-- Exercise data --
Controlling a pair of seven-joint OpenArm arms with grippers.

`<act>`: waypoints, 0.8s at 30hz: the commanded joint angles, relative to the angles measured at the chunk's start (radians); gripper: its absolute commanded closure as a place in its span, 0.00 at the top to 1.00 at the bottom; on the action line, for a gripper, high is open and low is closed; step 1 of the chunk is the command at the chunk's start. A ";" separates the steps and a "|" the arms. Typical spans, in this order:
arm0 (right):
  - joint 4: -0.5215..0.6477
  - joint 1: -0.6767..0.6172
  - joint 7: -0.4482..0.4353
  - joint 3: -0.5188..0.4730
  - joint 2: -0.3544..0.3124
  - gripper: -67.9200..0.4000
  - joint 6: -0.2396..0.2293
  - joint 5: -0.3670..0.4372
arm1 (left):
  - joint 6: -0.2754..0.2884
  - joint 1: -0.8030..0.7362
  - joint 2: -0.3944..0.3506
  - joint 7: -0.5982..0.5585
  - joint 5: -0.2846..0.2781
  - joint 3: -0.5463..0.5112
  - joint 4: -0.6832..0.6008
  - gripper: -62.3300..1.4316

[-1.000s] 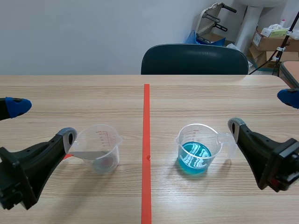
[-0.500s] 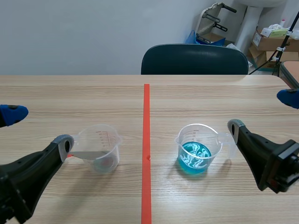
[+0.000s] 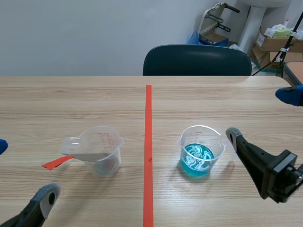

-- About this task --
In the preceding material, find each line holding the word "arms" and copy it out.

-- Exercise output --
Controlling a pair of seven-joint OpenArm arms with grippers.
`<act>`: waypoints, 0.8s at 30hz: the commanded joint angles, relative to the angles measured at the chunk's start (radians); gripper: its absolute commanded closure as a place in its span, 0.00 at the top to 1.00 at the bottom; on the action line, for a gripper, high is open and low is closed; step 1 of the chunk is the command at the chunk's start. A ";" separates the steps and a "|" the arms. Typical spans, in this order:

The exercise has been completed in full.